- EXERCISE PROMPT: Reproduce, word for word, the lines in the material below starting with the one that has "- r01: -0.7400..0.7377" and going on through the one that has "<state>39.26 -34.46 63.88". Leave out all pictures.

________________________________________

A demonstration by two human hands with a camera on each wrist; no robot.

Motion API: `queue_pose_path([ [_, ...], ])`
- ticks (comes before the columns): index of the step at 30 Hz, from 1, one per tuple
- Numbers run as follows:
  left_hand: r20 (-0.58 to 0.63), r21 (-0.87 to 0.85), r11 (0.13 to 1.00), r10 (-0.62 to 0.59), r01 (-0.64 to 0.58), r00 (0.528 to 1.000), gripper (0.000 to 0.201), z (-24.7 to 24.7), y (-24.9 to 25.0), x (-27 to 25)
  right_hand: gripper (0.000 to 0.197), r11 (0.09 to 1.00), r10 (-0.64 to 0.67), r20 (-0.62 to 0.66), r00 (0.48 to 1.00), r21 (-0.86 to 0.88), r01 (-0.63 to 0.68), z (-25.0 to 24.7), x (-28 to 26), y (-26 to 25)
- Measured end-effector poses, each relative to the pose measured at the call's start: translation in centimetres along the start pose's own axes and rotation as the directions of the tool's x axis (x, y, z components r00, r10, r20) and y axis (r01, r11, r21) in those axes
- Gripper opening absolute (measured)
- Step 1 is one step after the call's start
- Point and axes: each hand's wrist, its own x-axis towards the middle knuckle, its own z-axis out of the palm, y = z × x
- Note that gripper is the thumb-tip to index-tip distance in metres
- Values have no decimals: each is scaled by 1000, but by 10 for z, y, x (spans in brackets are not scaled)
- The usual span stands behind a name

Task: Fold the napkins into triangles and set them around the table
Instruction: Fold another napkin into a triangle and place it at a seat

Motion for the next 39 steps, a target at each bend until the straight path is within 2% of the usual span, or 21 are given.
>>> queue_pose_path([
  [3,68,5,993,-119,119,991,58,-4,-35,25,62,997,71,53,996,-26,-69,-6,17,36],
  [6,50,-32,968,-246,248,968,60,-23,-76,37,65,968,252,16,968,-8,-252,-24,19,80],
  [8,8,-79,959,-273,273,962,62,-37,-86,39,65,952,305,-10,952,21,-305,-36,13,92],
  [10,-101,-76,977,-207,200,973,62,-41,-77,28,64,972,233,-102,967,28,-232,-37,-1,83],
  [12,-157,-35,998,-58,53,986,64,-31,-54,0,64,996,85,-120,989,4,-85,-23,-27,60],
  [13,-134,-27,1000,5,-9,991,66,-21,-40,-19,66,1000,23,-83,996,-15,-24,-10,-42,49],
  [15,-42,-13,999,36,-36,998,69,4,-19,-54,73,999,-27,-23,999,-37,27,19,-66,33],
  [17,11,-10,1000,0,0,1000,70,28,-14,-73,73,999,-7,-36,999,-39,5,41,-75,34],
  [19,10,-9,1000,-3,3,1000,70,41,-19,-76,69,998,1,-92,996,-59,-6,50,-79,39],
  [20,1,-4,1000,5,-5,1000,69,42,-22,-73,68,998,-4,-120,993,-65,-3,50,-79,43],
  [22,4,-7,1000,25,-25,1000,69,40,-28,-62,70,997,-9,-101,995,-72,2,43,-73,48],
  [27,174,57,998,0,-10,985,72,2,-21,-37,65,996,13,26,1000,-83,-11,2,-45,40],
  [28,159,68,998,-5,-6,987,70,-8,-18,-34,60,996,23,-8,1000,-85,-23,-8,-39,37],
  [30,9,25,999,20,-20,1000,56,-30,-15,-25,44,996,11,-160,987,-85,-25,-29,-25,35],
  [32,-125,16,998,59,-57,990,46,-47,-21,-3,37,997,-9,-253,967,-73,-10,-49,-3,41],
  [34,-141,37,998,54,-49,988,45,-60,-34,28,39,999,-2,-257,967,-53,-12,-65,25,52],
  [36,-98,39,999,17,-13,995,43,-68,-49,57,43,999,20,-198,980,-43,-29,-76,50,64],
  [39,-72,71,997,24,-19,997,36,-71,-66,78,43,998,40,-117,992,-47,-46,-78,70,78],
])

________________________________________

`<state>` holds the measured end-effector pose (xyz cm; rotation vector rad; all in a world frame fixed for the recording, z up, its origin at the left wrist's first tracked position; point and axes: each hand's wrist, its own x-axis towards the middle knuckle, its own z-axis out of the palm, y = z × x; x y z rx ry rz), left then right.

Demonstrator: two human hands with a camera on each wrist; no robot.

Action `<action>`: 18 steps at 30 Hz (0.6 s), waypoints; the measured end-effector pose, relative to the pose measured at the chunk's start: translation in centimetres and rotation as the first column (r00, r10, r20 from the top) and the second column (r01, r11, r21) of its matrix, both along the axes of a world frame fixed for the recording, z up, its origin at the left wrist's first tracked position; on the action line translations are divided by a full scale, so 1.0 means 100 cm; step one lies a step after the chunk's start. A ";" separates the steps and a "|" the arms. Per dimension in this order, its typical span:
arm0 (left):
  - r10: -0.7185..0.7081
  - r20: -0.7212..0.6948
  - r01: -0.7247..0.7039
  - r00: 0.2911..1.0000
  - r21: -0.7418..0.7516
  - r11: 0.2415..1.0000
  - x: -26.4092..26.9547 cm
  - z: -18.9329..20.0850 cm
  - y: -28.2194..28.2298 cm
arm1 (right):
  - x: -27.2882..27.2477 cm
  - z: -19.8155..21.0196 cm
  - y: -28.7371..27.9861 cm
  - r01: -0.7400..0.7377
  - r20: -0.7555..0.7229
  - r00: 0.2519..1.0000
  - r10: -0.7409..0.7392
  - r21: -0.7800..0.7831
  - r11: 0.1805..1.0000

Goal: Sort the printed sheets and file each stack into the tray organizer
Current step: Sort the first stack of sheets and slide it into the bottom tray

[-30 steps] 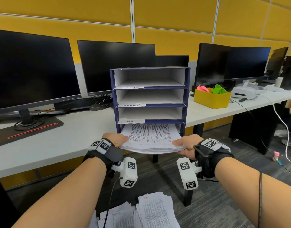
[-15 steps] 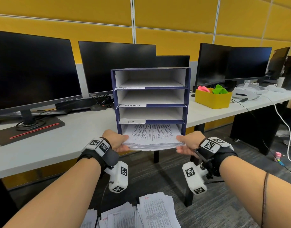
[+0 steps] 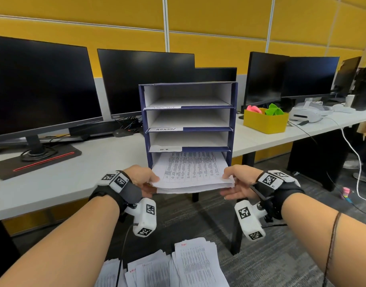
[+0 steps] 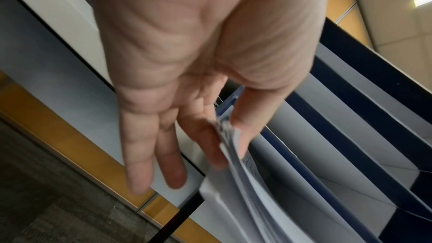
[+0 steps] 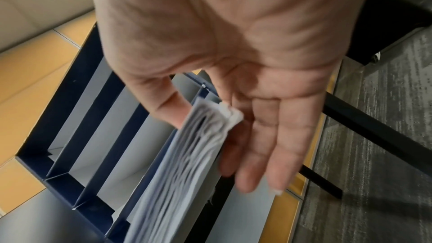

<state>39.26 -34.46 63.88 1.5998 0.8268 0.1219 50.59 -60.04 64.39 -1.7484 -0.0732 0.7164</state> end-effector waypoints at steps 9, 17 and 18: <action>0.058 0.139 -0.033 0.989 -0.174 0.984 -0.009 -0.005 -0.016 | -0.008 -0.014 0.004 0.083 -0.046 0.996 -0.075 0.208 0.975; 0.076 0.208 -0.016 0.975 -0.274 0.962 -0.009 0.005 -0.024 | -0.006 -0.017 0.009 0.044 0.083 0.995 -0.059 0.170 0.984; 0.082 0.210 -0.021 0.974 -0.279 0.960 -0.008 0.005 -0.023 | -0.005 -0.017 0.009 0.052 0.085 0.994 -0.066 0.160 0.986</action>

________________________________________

- RESPONSE TO THE TASK:
  - r01: -0.7400..0.7377
  - r20: -0.7555..0.7229
  - r00: 0.2519..1.0000
  - r10: -0.7409..0.7392
  - r21: -0.7800..0.7831
  - r11: 0.1805..1.0000

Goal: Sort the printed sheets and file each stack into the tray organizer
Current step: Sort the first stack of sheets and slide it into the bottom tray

[-30 steps] 
[-15 steps] 
[+0 steps] 
[+0 steps] 
[+0 steps] 

<state>39.26 -34.46 63.88 1.5998 0.8268 0.1219 50.59 -60.04 64.39 -1.7484 -0.0732 0.7164</state> end-effector waypoints at steps 9, 17 and 18: <action>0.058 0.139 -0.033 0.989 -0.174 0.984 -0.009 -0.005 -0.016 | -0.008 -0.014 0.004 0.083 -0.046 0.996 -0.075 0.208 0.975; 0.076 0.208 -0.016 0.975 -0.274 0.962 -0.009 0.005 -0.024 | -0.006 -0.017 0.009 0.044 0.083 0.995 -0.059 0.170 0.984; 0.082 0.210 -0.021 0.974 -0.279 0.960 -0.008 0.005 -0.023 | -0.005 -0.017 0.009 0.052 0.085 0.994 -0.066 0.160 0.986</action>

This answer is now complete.